**WHAT THIS TASK INVOLVES:**
Your job is to give again, exactly and with no additions, the lines in the records below from the one with "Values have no" through the one with "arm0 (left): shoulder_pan", both included. Omit the pictures.

■ ■ ■ ■ ■

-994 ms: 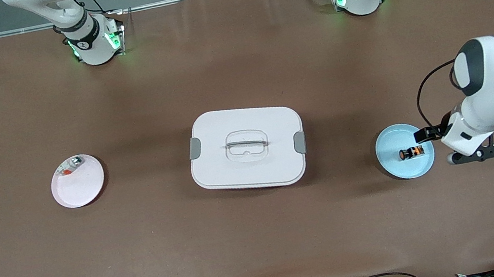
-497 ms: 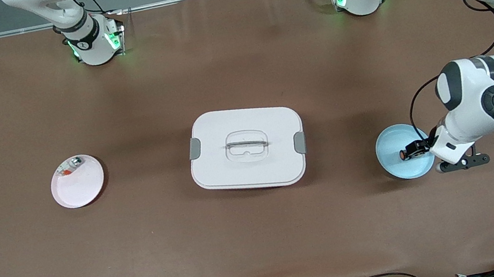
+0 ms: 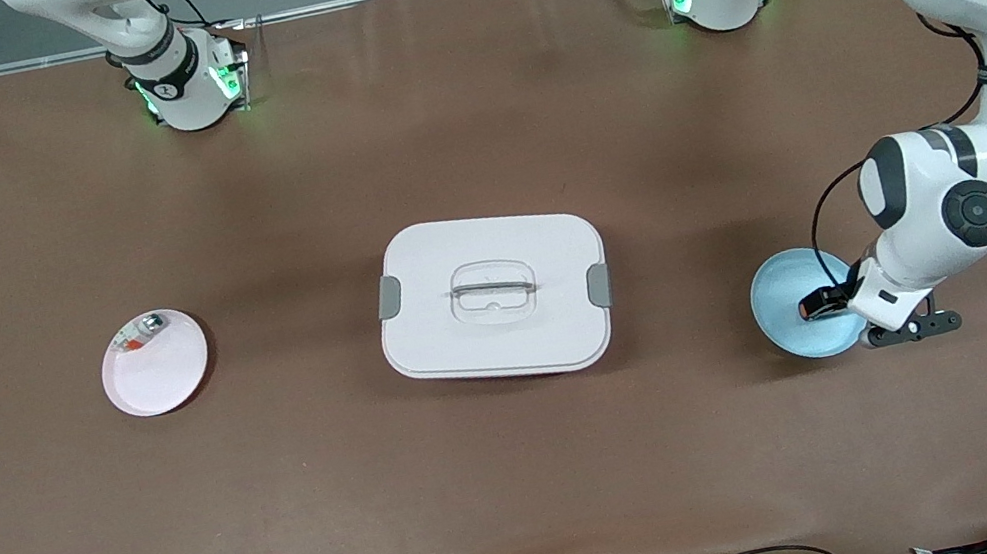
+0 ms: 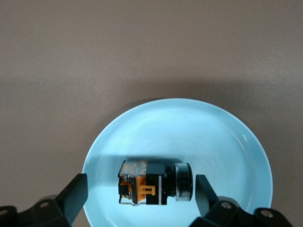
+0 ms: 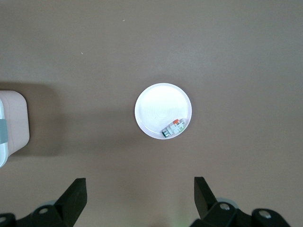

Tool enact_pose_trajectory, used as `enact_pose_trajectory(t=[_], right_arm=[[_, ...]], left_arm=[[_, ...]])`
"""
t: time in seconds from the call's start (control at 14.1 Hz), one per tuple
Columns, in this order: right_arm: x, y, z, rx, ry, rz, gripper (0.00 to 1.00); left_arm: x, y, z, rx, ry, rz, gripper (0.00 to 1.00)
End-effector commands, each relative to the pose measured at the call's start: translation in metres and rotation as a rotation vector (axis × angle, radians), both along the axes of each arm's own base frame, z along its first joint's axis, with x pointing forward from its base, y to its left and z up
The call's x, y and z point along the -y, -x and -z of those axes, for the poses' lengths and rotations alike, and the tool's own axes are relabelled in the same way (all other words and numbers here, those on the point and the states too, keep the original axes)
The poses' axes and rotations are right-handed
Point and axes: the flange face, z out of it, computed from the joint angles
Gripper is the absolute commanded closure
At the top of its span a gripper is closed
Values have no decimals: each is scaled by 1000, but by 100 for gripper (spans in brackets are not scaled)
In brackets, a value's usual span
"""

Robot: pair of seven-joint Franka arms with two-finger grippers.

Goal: Transfer orange switch to right arm and place
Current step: 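Close the left gripper on the orange switch and lift it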

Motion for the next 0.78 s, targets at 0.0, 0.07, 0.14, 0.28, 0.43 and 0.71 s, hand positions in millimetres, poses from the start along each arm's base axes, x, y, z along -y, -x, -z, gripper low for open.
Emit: enact_pose_trajectory(t=[0.0, 0.07, 0.14, 0.28, 0.43, 0.71], right_arm=[[-1, -1, -4, -2, 16, -2, 0], [-1, -1, -4, -2, 16, -2, 0], [-1, -1, -4, -2, 16, -2, 0], [-1, -1, -4, -2, 16, -2, 0], [-1, -1, -4, -2, 16, -2, 0], [-1, -1, -4, -2, 16, -4, 0]], left_arm=[[3, 1, 5, 10, -7, 6, 0], [3, 1, 6, 9, -7, 6, 0], [4, 2, 10, 2, -6, 7, 0], [5, 4, 16, -7, -5, 9, 0], [6, 4, 19, -11, -5, 11, 0], [7, 5, 33, -16, -3, 12, 0]])
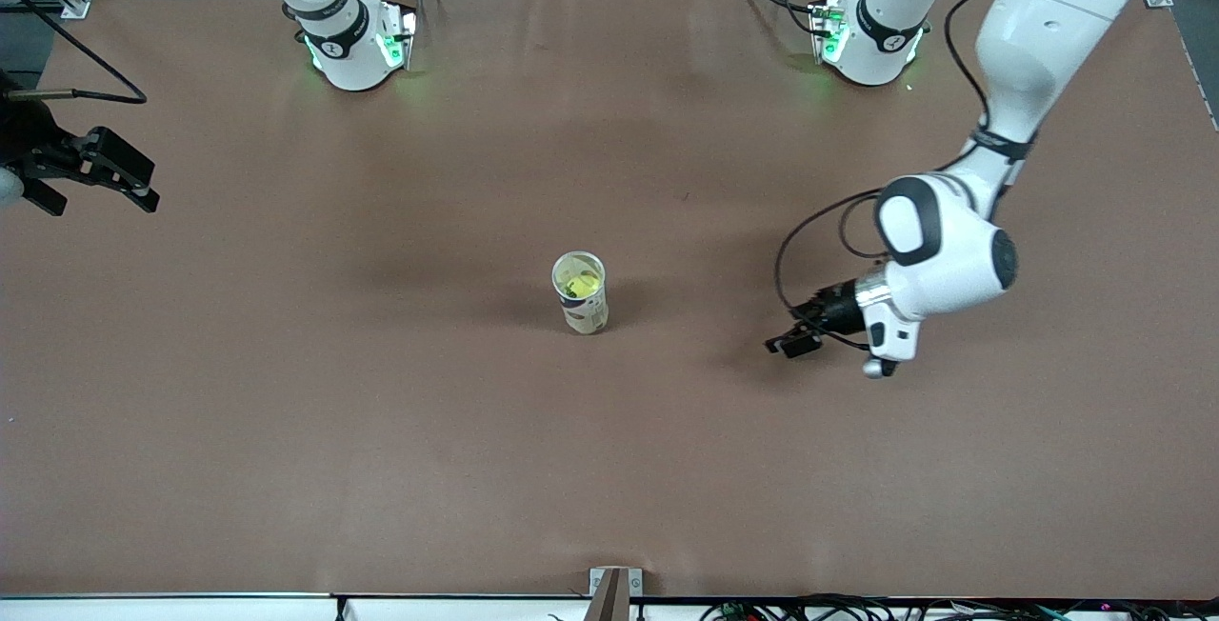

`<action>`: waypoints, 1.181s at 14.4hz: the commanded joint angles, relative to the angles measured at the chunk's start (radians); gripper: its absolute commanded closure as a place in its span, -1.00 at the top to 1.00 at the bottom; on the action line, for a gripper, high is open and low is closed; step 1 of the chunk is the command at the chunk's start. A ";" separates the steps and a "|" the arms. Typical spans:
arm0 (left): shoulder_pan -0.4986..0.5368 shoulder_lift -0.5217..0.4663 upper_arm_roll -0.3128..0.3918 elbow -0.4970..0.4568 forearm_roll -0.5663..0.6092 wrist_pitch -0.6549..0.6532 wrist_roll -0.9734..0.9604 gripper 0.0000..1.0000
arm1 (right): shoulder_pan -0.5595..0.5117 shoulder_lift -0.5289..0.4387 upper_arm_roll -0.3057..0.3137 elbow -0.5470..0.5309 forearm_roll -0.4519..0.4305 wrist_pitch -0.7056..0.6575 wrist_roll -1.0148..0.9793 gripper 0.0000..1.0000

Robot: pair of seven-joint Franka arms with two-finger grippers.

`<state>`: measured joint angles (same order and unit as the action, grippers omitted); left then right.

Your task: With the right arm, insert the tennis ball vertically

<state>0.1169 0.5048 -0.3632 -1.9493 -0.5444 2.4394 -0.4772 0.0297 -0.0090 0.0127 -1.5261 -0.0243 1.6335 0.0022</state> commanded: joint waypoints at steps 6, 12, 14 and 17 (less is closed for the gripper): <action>-0.008 -0.156 0.109 0.085 0.363 -0.202 -0.040 1.00 | 0.004 0.007 0.000 0.015 -0.008 -0.003 -0.004 1.00; 0.032 -0.192 0.104 0.299 0.569 -0.551 0.026 1.00 | 0.004 0.007 0.000 0.015 -0.008 0.002 -0.004 1.00; 0.035 -0.235 0.102 0.299 0.566 -0.554 0.080 1.00 | 0.004 0.007 0.001 0.015 -0.006 0.002 -0.004 1.00; 0.049 -0.273 0.096 0.323 0.554 -0.606 0.262 1.00 | 0.004 0.007 0.001 0.015 -0.006 0.002 -0.004 1.00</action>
<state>0.1512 0.2664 -0.2558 -1.6366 0.0084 1.8799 -0.3116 0.0298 -0.0088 0.0137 -1.5257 -0.0243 1.6362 0.0022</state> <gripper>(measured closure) 0.000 0.000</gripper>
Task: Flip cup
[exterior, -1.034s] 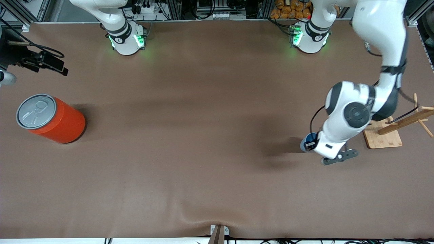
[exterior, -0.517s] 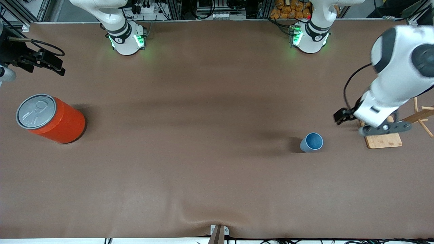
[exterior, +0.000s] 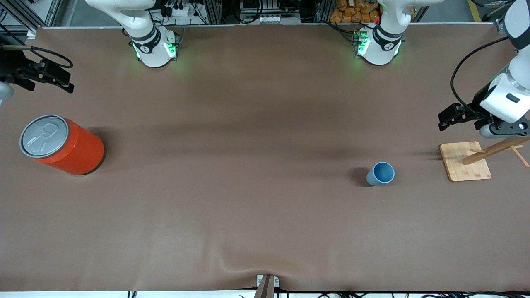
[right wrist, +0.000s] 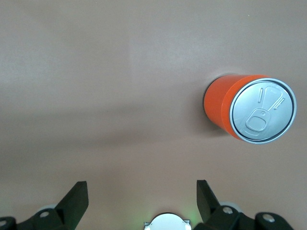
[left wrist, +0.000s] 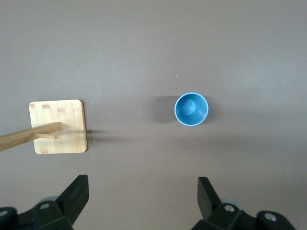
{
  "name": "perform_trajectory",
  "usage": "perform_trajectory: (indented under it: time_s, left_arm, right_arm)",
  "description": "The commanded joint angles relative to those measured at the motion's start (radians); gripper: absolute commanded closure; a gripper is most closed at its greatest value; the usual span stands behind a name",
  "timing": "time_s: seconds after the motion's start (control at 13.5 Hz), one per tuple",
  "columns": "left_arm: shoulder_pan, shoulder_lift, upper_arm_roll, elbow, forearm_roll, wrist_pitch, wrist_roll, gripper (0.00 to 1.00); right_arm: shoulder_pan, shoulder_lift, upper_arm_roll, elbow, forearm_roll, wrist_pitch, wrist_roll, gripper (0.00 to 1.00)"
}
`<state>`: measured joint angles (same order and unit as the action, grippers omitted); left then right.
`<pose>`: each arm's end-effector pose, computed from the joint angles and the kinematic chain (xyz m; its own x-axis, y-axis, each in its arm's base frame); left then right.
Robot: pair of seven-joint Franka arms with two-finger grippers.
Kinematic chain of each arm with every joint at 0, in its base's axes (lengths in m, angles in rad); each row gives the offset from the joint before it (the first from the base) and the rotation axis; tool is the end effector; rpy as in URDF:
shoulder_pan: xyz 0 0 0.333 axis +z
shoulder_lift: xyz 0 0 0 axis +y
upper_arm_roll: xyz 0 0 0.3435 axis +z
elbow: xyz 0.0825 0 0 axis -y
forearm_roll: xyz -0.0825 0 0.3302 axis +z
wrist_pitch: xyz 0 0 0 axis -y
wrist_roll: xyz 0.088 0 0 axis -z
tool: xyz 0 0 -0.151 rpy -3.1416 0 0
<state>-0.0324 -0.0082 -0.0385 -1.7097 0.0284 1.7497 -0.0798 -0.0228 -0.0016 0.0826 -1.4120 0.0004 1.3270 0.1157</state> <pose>0.5120 -0.0326 0.5694 0.9987 0.0039 0.0502 0.0051 -0.9997 -0.0245 0.4690 0.0282 0.6530 0.9950 -0.0560 -0.0828 -0.0554 -0.9984 0.0094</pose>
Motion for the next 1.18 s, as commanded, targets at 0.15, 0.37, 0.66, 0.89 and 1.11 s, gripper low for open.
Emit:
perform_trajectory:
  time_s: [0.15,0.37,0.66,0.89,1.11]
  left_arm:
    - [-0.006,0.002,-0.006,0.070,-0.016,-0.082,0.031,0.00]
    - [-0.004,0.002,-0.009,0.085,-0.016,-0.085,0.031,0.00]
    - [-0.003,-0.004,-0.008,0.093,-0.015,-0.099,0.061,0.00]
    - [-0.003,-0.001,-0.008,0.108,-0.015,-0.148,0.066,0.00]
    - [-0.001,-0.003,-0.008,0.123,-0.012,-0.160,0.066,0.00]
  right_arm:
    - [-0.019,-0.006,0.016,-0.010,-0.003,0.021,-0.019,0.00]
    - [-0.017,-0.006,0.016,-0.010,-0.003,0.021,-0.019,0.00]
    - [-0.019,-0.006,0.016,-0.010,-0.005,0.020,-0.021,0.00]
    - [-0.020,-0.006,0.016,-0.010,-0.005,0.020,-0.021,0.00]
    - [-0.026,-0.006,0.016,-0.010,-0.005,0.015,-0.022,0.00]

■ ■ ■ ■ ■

**EXERCISE ANSWER:**
Values have no decimals: each is scaled by 1000, but by 100 for gripper (spans in brackets are not scaled)
In brackets, a value's usual span
"""

Robot: pair of seven-joint Franka arms with two-finger grippers.

Goal: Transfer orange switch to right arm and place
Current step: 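Close the left gripper on the orange switch and lift it
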
Motion for the next 0.78 s, targets at 0.0, 0.07, 0.14, 0.28, 0.43 and 0.71 s, hand positions in millimetres, poses from the start along each arm's base axes, x, y, z along -y, -x, -z, gripper low for open.
Emit: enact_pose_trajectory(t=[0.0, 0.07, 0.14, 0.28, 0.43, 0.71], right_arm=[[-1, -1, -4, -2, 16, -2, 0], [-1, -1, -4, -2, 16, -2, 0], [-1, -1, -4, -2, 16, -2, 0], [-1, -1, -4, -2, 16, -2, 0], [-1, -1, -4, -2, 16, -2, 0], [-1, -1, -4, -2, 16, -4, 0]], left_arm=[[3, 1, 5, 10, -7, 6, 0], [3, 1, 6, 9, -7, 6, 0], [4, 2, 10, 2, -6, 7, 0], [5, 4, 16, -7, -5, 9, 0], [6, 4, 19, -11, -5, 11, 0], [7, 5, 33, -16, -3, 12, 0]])

`<action>`: waypoints, 1.181s at 14.4hz: the commanded joint angles, relative to the angles measured at the chunk's start (radians); gripper: its absolute commanded closure as a place in its span, -1.00 at the top to 1.00 at the bottom; on the action line, for a gripper, high is open and low is closed; step 1 of the chunk is the command at the chunk's start. A ";" separates the steps and a "|" the arms. Typical spans:
arm0 (left): shoulder_pan -0.4986..0.5368 shoulder_lift -0.5217..0.4663 upper_arm_roll -0.3128..0.3918 elbow -0.4970..0.4568 forearm_roll -0.5663..0.6092 wrist_pitch -0.6549..0.6532 wrist_roll -0.9734..0.9604 gripper 0.0000..1.0000

With that, the output is done.